NASA has renamed the Swift space telescope, designed to quickly detect and observe fast transient events in space like gamma ray bursts, to honor the late Neil Gehrels, the man who led the project from day one.
During a presentation at a NASA town hall meeting at the 231st Meeting of the American Astronomical Society here, Thomas Zurbuchen, NASA associate administrator for science, said that Swift would now be known as the Neil Gehrels Swift Observatory.
Gehrels, who died in February 2017, had been principal investigator for Swift, a mission launched in 2004. The spacecraft was designed to be able to rapidly respond to transient events, such as gamma-ray bursts, observing them at wavelengths ranging from gamma rays to visible light.
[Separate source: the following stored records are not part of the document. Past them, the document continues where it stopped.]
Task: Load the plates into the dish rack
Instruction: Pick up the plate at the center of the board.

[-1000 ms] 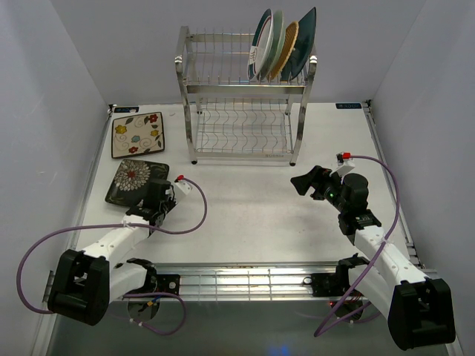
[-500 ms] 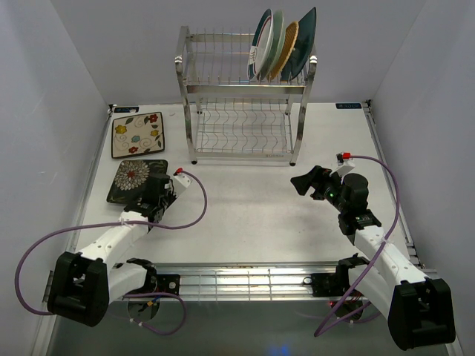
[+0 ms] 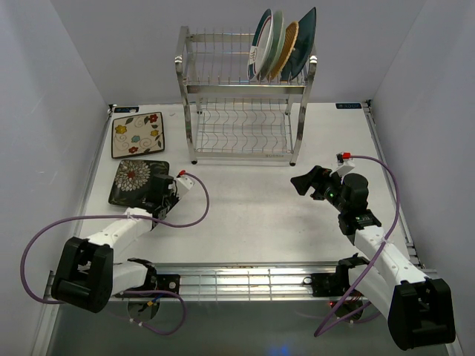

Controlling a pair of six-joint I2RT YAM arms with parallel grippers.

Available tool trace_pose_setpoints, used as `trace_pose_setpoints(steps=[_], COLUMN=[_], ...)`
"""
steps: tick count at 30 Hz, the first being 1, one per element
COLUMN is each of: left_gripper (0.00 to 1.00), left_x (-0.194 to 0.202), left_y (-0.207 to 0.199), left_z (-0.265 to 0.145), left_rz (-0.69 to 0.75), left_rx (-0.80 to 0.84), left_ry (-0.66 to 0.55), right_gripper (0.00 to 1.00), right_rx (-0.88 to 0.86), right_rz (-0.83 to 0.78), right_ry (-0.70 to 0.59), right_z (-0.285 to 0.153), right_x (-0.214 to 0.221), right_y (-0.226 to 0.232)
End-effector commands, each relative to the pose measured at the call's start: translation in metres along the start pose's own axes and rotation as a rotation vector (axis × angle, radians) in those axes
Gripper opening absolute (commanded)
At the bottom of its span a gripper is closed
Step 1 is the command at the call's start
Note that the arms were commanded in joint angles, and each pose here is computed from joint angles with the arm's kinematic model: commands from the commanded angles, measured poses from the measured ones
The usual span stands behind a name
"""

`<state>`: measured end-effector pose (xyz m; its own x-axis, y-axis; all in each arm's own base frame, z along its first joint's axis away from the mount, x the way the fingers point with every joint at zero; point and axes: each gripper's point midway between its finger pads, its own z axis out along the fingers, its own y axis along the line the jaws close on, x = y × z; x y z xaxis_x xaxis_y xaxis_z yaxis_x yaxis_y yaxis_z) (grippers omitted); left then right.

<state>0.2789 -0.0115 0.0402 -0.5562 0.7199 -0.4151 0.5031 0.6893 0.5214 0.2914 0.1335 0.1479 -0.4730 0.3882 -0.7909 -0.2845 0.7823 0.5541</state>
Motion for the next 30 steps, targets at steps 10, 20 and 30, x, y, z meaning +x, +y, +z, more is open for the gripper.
trace_pose_setpoints(steps=[10,20,30], left_gripper=[0.00,0.00,0.00], left_x=[-0.021,-0.034,-0.029], left_y=[-0.020,-0.019,-0.014], left_z=[-0.005,-0.016,-0.008], left_rz=[-0.011,-0.030,-0.033], left_rx=[0.146,0.184,0.164], left_ry=[-0.083,-0.110,-0.069], right_gripper=[0.92,0.93,0.93], right_rx=[-0.023,-0.026,-0.024], right_rz=[-0.013,-0.013,-0.015], right_ry=[-0.044,-0.043,-0.043], right_z=[0.003,0.004,0.002], right_x=[-0.016,-0.016,-0.016], right_y=[0.007,0.008,0.008])
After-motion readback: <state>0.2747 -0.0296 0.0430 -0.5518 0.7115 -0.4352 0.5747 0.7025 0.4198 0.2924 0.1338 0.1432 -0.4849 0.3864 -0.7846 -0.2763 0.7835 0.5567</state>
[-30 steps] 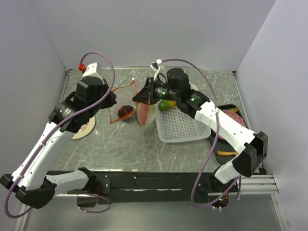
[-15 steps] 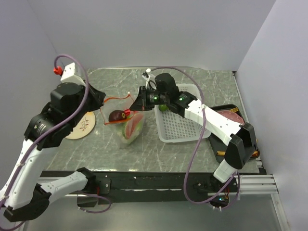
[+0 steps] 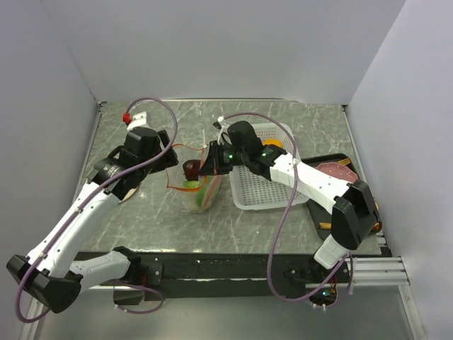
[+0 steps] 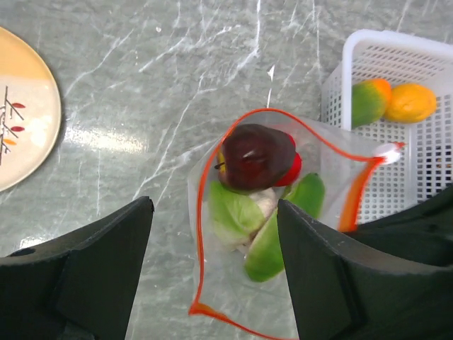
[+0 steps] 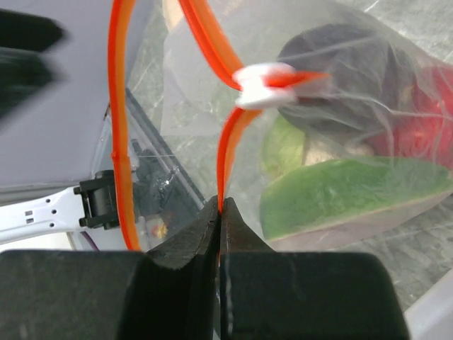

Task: Place the food in the zip-top bag and seal the zipper
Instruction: Adjust the fake vegetable in the zipper food storage bag.

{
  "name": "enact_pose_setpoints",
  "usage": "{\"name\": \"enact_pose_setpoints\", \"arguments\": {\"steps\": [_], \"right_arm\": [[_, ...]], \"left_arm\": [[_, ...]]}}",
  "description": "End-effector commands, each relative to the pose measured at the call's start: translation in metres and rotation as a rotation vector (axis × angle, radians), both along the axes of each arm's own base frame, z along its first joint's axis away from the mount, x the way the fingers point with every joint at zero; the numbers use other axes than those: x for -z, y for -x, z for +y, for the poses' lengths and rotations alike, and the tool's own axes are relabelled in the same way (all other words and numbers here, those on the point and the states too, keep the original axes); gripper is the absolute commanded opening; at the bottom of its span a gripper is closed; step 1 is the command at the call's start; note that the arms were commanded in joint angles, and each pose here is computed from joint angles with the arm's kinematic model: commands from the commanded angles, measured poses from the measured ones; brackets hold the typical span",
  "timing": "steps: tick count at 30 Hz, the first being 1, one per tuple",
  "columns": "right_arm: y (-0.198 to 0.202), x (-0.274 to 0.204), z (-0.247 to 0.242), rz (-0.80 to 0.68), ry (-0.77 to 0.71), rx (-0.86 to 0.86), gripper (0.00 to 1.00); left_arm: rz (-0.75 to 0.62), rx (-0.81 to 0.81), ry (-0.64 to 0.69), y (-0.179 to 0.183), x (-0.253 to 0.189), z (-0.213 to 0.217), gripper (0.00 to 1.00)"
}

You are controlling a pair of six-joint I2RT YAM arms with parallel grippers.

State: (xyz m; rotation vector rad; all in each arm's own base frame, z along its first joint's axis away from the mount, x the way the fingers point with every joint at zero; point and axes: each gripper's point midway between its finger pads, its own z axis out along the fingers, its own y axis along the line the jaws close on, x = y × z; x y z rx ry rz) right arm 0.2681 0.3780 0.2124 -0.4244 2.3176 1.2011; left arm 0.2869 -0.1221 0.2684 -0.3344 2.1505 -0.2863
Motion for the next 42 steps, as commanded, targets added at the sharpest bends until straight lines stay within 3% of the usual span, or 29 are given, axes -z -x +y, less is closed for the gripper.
{"name": "enact_pose_setpoints", "arguments": {"steps": [1,7,13,18,19,20,23,28,35,42], "right_arm": [[-0.005,-0.035,-0.004,-0.1,-0.049,0.014,0.06],[-0.004,-0.039,-0.006,-0.109,-0.053,0.021,0.07],[-0.003,-0.036,-0.01,-0.11,-0.039,0.023,0.07],[-0.004,-0.033,-0.011,-0.106,-0.035,0.029,0.07],[-0.004,-0.034,-0.012,-0.107,-0.037,0.032,0.07],[-0.004,-0.033,-0.012,-0.106,-0.036,0.032,0.07],[-0.005,-0.031,-0.011,-0.101,-0.035,0.031,0.08],[-0.008,-0.026,-0.002,-0.084,-0.025,-0.006,0.09],[-0.03,-0.046,0.024,-0.062,-0.126,-0.047,0.1],[-0.047,-0.025,0.035,-0.02,-0.098,-0.043,0.1]], "left_arm": [[-0.083,-0.008,0.062,-0.007,-0.012,-0.001,0.77],[-0.062,0.011,0.045,-0.017,0.013,-0.003,0.76],[-0.059,0.009,0.058,-0.031,0.027,-0.003,0.62],[-0.056,0.031,0.081,-0.039,0.034,-0.005,0.4],[-0.058,0.033,0.087,-0.04,0.034,-0.005,0.33],[-0.063,0.031,0.09,-0.041,0.032,-0.005,0.19],[-0.069,0.02,0.086,-0.042,0.026,-0.002,0.01],[-0.124,-0.024,0.081,-0.035,-0.005,0.013,0.01],[-0.262,0.023,0.148,-0.018,-0.088,0.013,0.01],[-0.162,0.077,0.14,-0.017,-0.052,0.002,0.01]]}}
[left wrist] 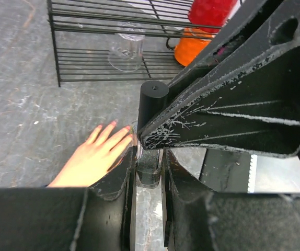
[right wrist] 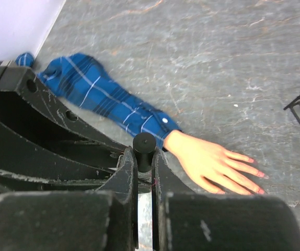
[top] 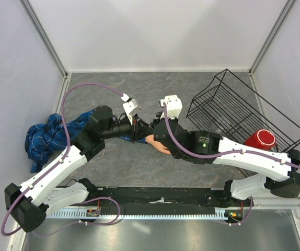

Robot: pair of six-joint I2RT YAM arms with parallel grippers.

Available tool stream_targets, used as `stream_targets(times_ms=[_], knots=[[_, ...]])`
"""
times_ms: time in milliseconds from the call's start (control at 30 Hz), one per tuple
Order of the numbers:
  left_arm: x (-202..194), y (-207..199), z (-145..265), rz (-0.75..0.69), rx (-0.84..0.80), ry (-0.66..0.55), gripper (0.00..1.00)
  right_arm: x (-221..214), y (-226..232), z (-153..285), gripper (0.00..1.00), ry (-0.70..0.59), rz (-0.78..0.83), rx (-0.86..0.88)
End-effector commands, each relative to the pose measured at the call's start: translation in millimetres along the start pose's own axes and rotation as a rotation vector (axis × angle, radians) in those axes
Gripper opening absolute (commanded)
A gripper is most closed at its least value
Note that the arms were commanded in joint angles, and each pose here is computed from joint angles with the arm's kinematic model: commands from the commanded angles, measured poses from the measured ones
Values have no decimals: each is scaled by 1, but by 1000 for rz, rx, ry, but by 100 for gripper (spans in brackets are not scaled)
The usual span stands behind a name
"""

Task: Paint the nails

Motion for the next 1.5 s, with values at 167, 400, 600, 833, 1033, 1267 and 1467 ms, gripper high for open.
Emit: stream_targets(times_ms=[167, 400, 600, 833, 1033, 1267, 1467], knots=[[33, 8, -8, -84, 17, -92, 2, 23, 19, 29, 46, -9, -53, 191], [24, -31, -11, -78, -245, -27, 2, 27, 0, 61, 62, 13, 38, 335], [19, -63, -3, -69, -469, -9, 2, 21, -7, 67, 56, 101, 117, 421], [15, -67, -2, -59, -509, 10, 2, 27, -22, 63, 50, 99, 119, 386], [14, -69, -2, -54, -520, 17, 2, 34, -17, 64, 49, 79, 117, 420], [13, -71, -1, -56, -534, 24, 2, 32, -8, 59, 37, 96, 135, 457], [13, -72, -1, -57, -539, 26, 2, 32, -7, 61, 0, 101, 147, 485]])
Point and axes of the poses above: each gripper's point midway between its finger pads, its own z axis back along the fingers, its own y axis along the line the jaws close on, x = y × z, the point moved 1 cm from there along z, back along the fingers, and after that the axes turned 8 degrees about z, right-handed, at the moved point
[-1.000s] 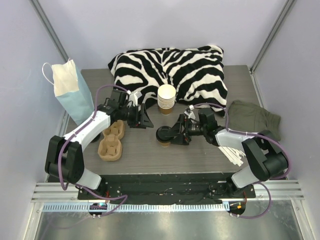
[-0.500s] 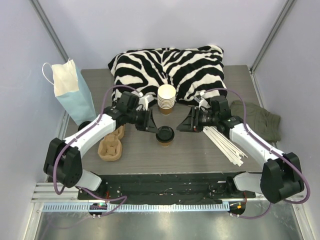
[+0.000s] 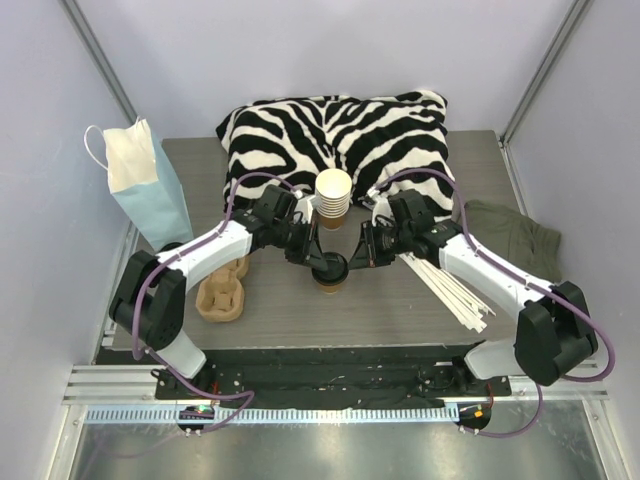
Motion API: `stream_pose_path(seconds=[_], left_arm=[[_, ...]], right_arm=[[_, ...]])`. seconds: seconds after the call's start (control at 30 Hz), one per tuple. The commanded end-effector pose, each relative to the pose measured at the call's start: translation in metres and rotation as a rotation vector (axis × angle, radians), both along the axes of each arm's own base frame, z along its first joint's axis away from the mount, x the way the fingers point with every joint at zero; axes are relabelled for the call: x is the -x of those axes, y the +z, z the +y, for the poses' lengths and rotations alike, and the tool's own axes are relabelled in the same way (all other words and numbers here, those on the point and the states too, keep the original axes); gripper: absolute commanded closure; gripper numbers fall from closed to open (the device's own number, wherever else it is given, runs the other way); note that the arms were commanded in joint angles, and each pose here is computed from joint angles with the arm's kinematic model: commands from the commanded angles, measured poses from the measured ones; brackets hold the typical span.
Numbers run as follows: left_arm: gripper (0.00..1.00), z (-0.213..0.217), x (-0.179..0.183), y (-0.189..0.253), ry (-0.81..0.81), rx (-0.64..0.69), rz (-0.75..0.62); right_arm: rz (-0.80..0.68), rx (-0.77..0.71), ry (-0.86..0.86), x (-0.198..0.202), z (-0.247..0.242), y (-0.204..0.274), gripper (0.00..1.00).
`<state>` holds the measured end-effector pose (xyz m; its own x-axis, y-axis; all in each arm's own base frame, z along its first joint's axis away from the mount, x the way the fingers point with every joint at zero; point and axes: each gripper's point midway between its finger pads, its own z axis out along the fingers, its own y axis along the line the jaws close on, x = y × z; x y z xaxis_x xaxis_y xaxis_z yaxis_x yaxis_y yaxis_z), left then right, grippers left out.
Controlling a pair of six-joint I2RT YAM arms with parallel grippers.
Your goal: Pack the takeout coffee
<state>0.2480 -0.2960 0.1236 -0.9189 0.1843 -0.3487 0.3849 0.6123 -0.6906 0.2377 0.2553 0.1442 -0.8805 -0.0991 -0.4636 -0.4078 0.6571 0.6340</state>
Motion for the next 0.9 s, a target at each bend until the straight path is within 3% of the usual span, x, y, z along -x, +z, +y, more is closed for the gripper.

“Neil wore many hats in service to the astrophysics community,” said Paul Hertz, director of NASA’s astrophysics division, at a later press conference at the meeting. In addition to being the principal investigator for Swift, had served as project scientist on the Compton Gamma-Ray Observatory and Fermi missions. At the time of his death last year he was project scientist for the Wide-Field Infrared Survey Telescope, NASA’s next flagship astronomy mission after the James Webb Space Telescope.
Knowing astronomers, they will now refer to this observatory as the NGSO. Not I. It will be “Gehrels Swift” to me, whenever I need to mention it. Gehrels was one of the most friendly, open, and easy-to-work-with astronomers I ever had to deal with. He is sorely missed.